Return the entries below word for word; no images should appear in the copy.

[[ Data for review, beginning ]]

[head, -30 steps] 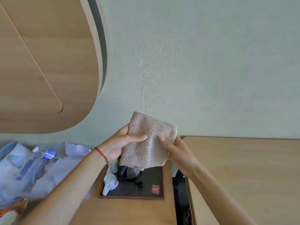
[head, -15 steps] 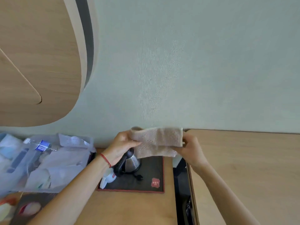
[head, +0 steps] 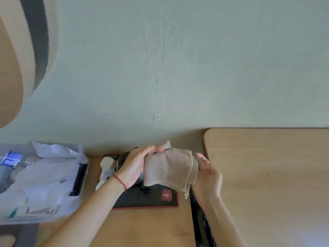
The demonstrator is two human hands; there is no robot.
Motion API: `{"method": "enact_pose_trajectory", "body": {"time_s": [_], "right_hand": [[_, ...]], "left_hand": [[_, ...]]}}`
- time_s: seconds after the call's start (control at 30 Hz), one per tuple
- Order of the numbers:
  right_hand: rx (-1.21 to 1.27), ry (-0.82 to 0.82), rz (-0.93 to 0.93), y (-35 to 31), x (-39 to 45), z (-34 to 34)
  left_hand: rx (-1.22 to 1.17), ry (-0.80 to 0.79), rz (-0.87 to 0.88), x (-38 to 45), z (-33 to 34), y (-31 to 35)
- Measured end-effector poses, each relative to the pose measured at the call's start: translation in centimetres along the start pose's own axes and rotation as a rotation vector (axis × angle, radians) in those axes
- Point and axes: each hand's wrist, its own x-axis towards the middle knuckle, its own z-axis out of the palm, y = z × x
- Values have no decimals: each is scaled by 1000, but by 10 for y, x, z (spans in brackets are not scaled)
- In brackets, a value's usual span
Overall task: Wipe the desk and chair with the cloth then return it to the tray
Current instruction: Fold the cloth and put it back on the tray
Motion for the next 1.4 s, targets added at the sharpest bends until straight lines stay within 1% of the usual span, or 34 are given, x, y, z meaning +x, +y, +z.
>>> {"method": "enact_pose_trajectory", "body": {"time_s": [0.03, 0.07, 0.13, 0.2, 0.23, 0.27, 0.3, 0.33, 0.37, 0.4, 0.43, 0.47, 0.5, 0.53, 0.6, 0.67, 0.73, 0.77, 0.8, 0.9, 1.0, 1.13, 1.23, 1.3, 1.37, 1.4], "right_hand": [[9, 11, 53, 9, 10, -6], [-34, 2, 137, 19, 20, -11], [-159, -23, 300, 39, 38, -23], [-192, -55, 428, 62, 55, -44], [-200, -38, 480, 72, 61, -53], [-216, 18, 510, 82, 65, -59], [-251, 92, 503, 95, 71, -70], [-297, 166, 445, 108, 78, -81], [-395, 251, 348, 117, 81, -89], [-551, 317, 233, 123, 83, -95], [-741, 327, 127, 126, 84, -99], [-911, 290, 34, 126, 88, -104], [-1025, 219, -28, 126, 93, -107], [-1080, 137, -62, 124, 98, -109], [-1105, -6, -87, 119, 110, -113], [-1136, -136, -70, 111, 122, -115], [-1168, -239, -48, 104, 134, -118], [-1183, -257, -29, 101, 139, -119], [-1199, -263, -19, 101, 146, -120], [-1339, -217, -24, 110, 160, -123], [-1466, -232, -20, 124, 169, -134], [-1469, -214, -32, 131, 169, -148], [-1457, -192, -75, 138, 168, -155], [-1475, -158, -117, 145, 172, -155], [-1587, -163, -170, 153, 180, -152], [-1680, -196, -203, 156, 184, -152]], "left_hand": [[100, 59, 86, 6, 3, -10], [196, 93, 168, 12, 3, -20], [359, 113, 258, 26, 1, -41], [462, 113, 274, 35, -4, -58], [504, 118, 261, 40, -8, -67], [552, 126, 236, 44, -13, -77], [621, 131, 208, 49, -18, -90], [706, 139, 183, 53, -24, -103], [787, 141, 153, 56, -30, -116], [835, 139, 107, 57, -35, -128], [849, 137, 50, 58, -39, -140], [843, 136, -6, 59, -42, -149], [826, 135, -47, 60, -45, -158], [804, 138, -69, 63, -49, -165], [725, 173, -125, 71, -55, -174], [499, 197, -268, 79, -59, -179], [266, 153, -377, 87, -61, -184], [240, 119, -382, 92, -61, -186], [270, 93, -360, 96, -61, -188], [531, 91, -227, 108, -59, -193], [815, 20, -94, 116, -56, -203], [1014, 61, 7, 118, -55, -217], [1286, 57, 127, 123, -57, -216], [1438, 29, 120, 130, -58, -213], [1562, 21, 42, 138, -56, -213], [1591, 21, -5, 141, -54, -213]]}}
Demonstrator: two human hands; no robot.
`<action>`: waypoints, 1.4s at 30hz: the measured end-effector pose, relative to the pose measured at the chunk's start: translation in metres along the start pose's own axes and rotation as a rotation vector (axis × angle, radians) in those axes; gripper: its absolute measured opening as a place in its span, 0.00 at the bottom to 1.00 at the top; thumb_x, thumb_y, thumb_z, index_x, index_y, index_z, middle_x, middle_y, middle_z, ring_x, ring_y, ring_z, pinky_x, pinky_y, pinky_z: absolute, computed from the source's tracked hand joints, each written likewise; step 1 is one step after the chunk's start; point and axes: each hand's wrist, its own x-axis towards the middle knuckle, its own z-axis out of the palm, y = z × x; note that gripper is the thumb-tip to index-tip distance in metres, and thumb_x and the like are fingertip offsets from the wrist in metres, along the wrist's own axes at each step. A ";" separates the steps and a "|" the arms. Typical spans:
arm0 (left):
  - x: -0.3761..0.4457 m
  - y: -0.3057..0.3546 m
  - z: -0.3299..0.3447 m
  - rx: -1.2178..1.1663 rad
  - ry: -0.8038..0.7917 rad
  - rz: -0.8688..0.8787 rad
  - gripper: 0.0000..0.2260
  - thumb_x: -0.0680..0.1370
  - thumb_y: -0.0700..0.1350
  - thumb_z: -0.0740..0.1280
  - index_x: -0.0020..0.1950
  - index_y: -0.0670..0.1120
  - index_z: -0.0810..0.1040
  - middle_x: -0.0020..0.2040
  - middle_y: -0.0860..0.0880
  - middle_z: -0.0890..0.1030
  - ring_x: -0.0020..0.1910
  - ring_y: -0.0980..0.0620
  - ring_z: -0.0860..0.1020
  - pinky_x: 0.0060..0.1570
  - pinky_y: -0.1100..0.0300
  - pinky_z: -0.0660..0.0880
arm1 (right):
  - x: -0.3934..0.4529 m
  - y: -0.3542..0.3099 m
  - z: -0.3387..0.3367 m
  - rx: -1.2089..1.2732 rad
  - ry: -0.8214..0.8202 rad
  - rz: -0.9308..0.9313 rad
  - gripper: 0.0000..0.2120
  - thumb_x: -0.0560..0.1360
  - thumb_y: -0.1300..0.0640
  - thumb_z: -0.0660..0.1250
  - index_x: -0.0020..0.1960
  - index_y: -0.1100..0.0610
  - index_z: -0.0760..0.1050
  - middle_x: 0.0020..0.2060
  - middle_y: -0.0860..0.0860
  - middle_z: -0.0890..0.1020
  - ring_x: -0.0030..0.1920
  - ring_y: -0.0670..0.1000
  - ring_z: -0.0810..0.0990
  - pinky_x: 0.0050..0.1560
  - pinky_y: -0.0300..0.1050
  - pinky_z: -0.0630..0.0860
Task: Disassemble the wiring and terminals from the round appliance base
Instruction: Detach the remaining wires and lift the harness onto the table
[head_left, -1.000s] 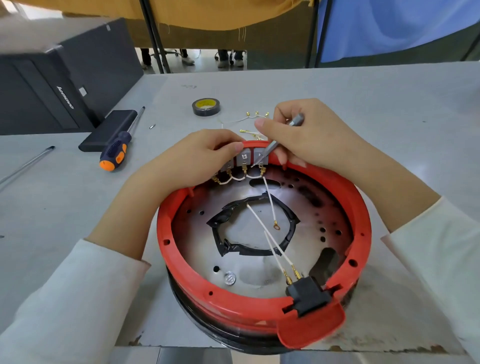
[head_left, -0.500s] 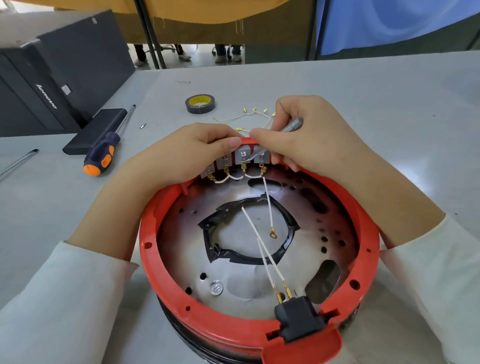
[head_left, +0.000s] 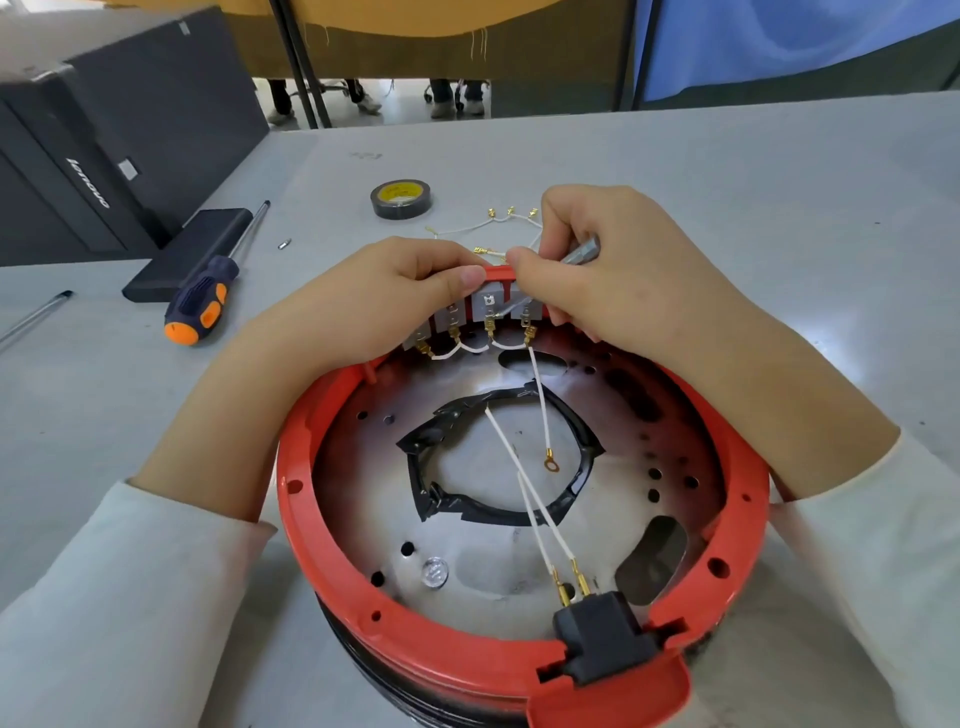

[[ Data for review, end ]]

Task result:
[head, -30 steps] 
[head, -15 steps] 
[head, +0 steps] 
The demonstrator is two human hands; there is no robot.
Motion API: `{"method": "enact_pose_trajectory", "body": {"time_s": [_], "right_hand": [[_, ...]], "left_hand": [[_, ...]]}}`
- time_s: seconds after the call's start (control at 30 Hz), one per tuple
- Order of the numbers:
  right_hand: rx (-1.21 to 1.27), ry (-0.82 to 0.82), rz (-0.93 to 0.93), y (-35 to 31), x (-39 to 45), z (-34 to 34)
  left_hand: rx (-1.22 to 1.17), ry (-0.80 to 0.79), rz (-0.87 to 0.88), x (-38 to 45), z (-33 to 34), y (-31 to 35)
- Measured end-effector poses, each relative to the pose measured at the call's start: translation in centimetres along the start pose's own axes and rotation as a rotation vector (axis × angle, radians) in those axes
- Point and axes: each hand's wrist, its own x-axis towards the middle knuckle, its own z-axis out of the palm, y = z × x
- Values have no decimals: each is scaled by 1000, but by 10 for y, x, z (spans in brackets are not scaled)
- In brackets, a value's usual span
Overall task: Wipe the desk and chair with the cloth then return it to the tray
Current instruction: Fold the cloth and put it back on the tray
Motion for the next 1.4 s, targets added at the sharpest bends until straight lines stay within 1% of the usual span, or 34 are given, x, y, z meaning +x, +y, +z.
>>> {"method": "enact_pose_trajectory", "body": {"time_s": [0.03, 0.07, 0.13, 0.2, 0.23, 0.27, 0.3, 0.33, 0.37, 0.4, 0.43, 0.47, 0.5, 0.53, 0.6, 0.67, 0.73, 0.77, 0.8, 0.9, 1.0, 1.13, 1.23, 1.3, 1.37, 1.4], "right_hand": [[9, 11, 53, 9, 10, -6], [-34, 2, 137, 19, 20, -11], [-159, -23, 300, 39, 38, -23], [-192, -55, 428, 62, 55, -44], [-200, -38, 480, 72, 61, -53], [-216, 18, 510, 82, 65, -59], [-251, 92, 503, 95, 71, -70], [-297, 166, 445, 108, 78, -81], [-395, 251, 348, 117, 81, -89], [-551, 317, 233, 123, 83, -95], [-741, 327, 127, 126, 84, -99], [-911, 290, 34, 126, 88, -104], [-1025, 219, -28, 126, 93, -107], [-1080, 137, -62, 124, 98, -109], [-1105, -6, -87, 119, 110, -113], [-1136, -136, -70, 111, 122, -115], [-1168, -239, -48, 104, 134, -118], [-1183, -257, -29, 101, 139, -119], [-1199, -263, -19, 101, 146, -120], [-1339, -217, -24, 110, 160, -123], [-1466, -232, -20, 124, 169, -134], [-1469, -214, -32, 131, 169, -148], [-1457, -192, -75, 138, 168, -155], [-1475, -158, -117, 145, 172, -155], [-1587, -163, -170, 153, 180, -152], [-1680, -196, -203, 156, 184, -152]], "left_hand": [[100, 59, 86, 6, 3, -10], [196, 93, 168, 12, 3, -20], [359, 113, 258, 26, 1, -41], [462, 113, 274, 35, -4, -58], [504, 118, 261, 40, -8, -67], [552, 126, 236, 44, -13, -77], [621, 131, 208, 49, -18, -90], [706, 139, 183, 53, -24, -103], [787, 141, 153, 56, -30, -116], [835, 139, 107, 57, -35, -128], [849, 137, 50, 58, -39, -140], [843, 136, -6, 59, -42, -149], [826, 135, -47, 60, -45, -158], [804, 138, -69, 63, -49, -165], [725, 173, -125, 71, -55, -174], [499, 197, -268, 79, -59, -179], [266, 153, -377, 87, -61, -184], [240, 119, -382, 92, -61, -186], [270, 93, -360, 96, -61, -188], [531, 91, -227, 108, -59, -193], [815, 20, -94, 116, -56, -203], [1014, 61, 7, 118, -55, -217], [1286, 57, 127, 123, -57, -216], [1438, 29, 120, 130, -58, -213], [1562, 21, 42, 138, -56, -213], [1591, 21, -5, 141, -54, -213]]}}
Demonstrator: two human hands; no robot.
`<action>`: waypoints, 1.4s at 30hz: the measured end-effector pose, relative to the pose measured at the chunk's start: translation in metres along the start pose's own axes and rotation as a rotation vector (axis × angle, radians) in those axes; gripper: its absolute measured opening as a place in its span, 0.00 at the bottom to 1.00 at the top; thumb_x, thumb_y, thumb_z, index_x, index_y, index_z, middle_x, middle_y, middle_z, ring_x, ring_y, ring_z, pinky_x, pinky_y, pinky_z: absolute, computed from the source's tracked hand joints, each written likewise; step 1 is one step after the chunk's start; point and axes: each hand's wrist, its own x-axis towards the middle knuckle, its own z-axis out of the palm, y = z × x; note that gripper is the thumb-tip to index-tip distance in metres, and thumb_x and the like are fingertip offsets from the wrist in metres, along the wrist's own axes at each step. A ";" separates the steps and a "|" the arms. Typical spans:
arm0 (left):
  - x: -0.3761..0.4457 m
  - y: -0.3057..0.3546 m
  - z: -0.3299..0.3447 m
  - rx: -1.2178..1.1663 rad
  - ry: -0.8038..0.7917 rad
  - rz: -0.8688..0.8787 rad
  - gripper: 0.0000..0.2260
  - thumb_x: -0.0680..0.1370
  - thumb_y: -0.0700..0.1350
  - thumb_z: -0.0740..0.1280
  - index_x: -0.0020..0.1950
  - index_y: -0.0670..0.1120
  - index_z: -0.0810..0.1040
  - middle_x: -0.0020..0.2040
  - middle_y: -0.0860..0.0880
  - middle_z: -0.0890..0.1030
  - ring_x: -0.0020..0.1910
  - ring_y: -0.0980..0.0620
  - ring_z: -0.0860..0.1020
  - pinky_x: 0.0060..0.1570
  - pinky_y: -0.1100..0.0300
  - pinky_z: -0.0660..0.0880
arm1 (right):
  - x: -0.3934..0.4529 m
  - y: -0.3542..0.3099 m
  - z: -0.3387..0.3367 m
  - rx: -1.2089..1.2732 rad
  - ry: -0.8214..0.8202 rad
  - rz: -0.9308..0.9313 rad
  - gripper: 0.0000..0.2120
  - thumb_x: -0.0560..0.1360
  - thumb_y: -0.1300..0.0640
  - thumb_z: -0.0660..0.1250
  - index_x: -0.0020..0.1960
  - index_y: -0.1100..0.0610
  - index_z: -0.0760..0.1050
  - middle_x: 0.0020..0.2060
  - middle_y: -0.0860..0.0860
  - middle_z: -0.0890..0.1020
  - ring_x: -0.0030..0.1920
  - ring_y: -0.0670..0.1000
  - ring_z: -0.0810..0.0990
  - pinky_x: 0.0050..0.1560
  - pinky_y: -0.0300..0.1050
  - pinky_z: -0.0630..0.0860
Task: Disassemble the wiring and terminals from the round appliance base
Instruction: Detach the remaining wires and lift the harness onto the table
[head_left, -1.000s] 
[head_left, -0.500s] 
[head_left, +0.000s] 

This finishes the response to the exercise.